Что, если бы мы сначала рассказали Рори?

Что, если бы мы были более осторожны?

Что, если бы мирное существование рухнуло?

Что случилось с жизнью в данный момент? Жить лучшей жизнью? Любить того, с кем ты рядом? Это было все, что я делала. Рори бросила меня, и я влюбилась в Фишера, потому что он был единственным, с кем я была. Это действительно была вина Рори.

— Завтра Рори возьмет отгул, чтобы помочь тебе купить машину. Собеседование в магазине плитки состоится следующим утром. Ты сможешь доехать туда самостоятельно.

— Ты злишься на меня? — прошептала я.

В ответ он слегка поморщился, потом ущипнул себя за переносицу и выдохнул.

— Нет. Я злюсь на себя.

Единственное, что может быть больнее отказа — это сожаление. Фишер начал свою игру. Один жестокий удар за другим.

Глупая, эгоистичная, нечаянная слеза пробилась по моей щеке, и я быстро отвела взгляд, чтобы вытереть ее.

— Черт… — пробормотал он. — Вот чего я хотел избежать. Рори — мой друг. Роуз — мой друг. Я не хотел быть злодеем. Парнем, который разбил сердце дочери Рори.

Я встала и взяла свой рюкзак, не желая смотреть на него, пока шла мимо к двери.

— Ты такой высокомерный засранец.

Да, я это сказала. Не жалею.

— А ты — самая красивая и раздражающая женщина, которую я когда-либо встречал.

Я остановилась перед дверью, словно это была стена, появившаяся из ниоткуда. Все друзья этой мятежной слезы явились, чтобы разрушить мой тщательно выстроенный фасад, открыв ворота наводнения.

— И в другое время… в другом месте нашей жизни я бы сказала Рори и всему остальному миру, чтобы они шли на хрен. Я бы доказал, что они все ошибаются. Мы бы доказали, что скептики ошибаются. Но… я не думаю, что они ошибаются. Не сейчас.
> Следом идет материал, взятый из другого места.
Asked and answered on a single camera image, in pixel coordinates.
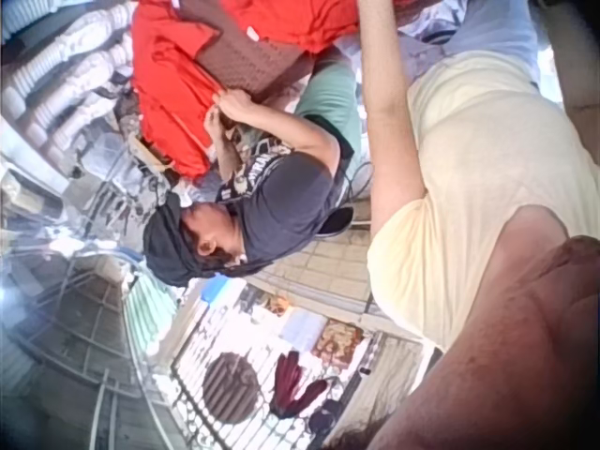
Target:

Фыркая и не обращая внимания на неудержимые слезы, я повернулась.

— Я красивая… — Я медленно кивнула. — Красивое лицо. Длинные ноги. Пышные сиськи. И я сосала твой член. Никакого высшего образования. Нет шикарной работы. Ничего… но я красивая. Молодая. Невинная. И, может быть, в совершенстве владею наивностью. Теперь все понятно. — Я рассмеялась сквозь слезы. Безумный смех. Смех на грани здравомыслия. — Глупая, глупая я. Думала, что мы — это волшебная вещь, которую невозможно описать. Мы не имели смысла, потому что магия, судьба и случайность не должны иметь смысла. На самом деле мне нравилось, что в нас не было смысла, но моя вселенная казалась идеальной, когда в ней были только мы. Наверное, слово из семи букв для этого — иллюзия. Ты играл со мной. Тебе нравилась погоня. Игра. А что может быть лучше, чем девственница с крестиком на шее?
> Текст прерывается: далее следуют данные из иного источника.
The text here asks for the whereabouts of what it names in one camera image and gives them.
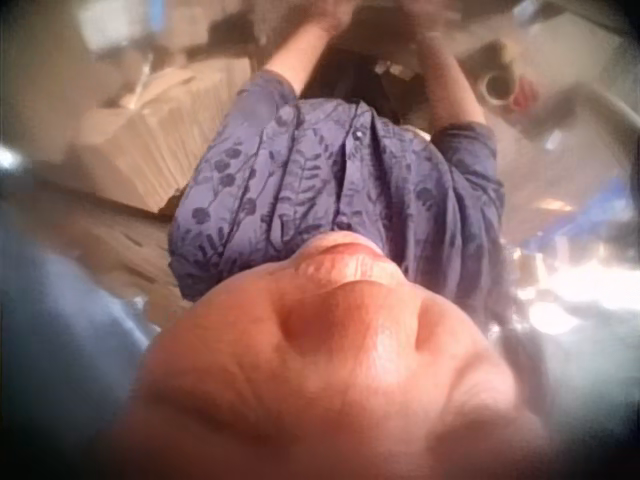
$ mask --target red object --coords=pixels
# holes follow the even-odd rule
[[[536,88],[535,83],[521,75],[518,78],[518,85],[516,86],[516,93],[511,98],[511,108],[517,112],[526,112],[535,106],[540,100],[540,92]]]

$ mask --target hand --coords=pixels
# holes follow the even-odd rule
[[[448,0],[398,0],[418,32],[440,32],[448,18]]]
[[[311,21],[331,35],[337,35],[351,23],[353,11],[361,0],[311,0]]]

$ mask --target forearm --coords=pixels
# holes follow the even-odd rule
[[[327,29],[317,22],[308,21],[280,47],[264,68],[287,79],[299,96],[331,37]]]
[[[442,38],[437,34],[419,35],[417,43],[434,130],[456,123],[485,124],[484,111]]]

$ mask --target mouth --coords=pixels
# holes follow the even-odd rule
[[[394,286],[406,282],[398,266],[366,239],[340,238],[341,241],[320,241],[304,252],[296,266],[298,274],[323,287],[338,287],[346,283],[370,281]]]

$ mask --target shirt sleeve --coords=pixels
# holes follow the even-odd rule
[[[444,159],[478,195],[481,204],[490,203],[501,218],[504,186],[498,180],[497,146],[493,130],[480,123],[449,125],[436,132],[431,142]]]
[[[280,75],[268,70],[255,74],[196,167],[169,232],[169,266],[185,299],[196,301],[219,282],[212,254],[203,245],[224,250],[262,132],[296,101],[295,91]]]
Фишер медленно покачал головой.

— Ты не знаешь, о чем говоришь.

— Потому что мне восемнадцать?

— Потому что ты боишься.

— Чего?

— Неудачи. Слово из пятнадцати букв. Начинается с буквы «к».

Я не понимала, о чем он. Поэтому молчала. Я только моргала своими слезящимися ресницами.
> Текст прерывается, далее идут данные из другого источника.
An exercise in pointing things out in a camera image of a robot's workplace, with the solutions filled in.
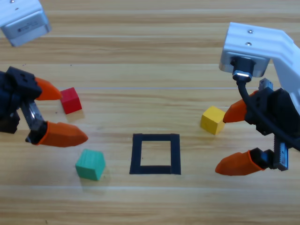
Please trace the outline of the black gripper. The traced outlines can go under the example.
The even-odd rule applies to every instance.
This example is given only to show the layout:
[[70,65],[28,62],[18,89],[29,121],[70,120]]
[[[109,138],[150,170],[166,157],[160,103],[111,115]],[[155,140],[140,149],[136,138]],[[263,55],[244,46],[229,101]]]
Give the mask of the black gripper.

— Какоррафиофобия. Аномальный страх перед неудачей. Вот почему ты здесь, а не гонишься за мечтой. Не учишься в колледже. Не строишь никаких планов на жизнь. Твой отец умер. Твоя мама попала в тюрьму. А тебе оставили Библию, которая готовит тебя к смерти и заставляет тебя стыдиться всего, что ты делаешь в этой жизни, чтобы жить по-настоящему.

Он открыл дверь, и я ждала большего, но он не дал мне больше ничего. Мы сели в его машину и отправились домой, или я так думала. Но до дома мы не доехали. Вместо этого мы заехали к его родителям.

— Пошли. — Он выпрыгнул.

А я нет.

Фишер подошел ко мне и открыл мою дверь. Я полагала, что мое недавнее увольнение позволило ему открыть мою дверь.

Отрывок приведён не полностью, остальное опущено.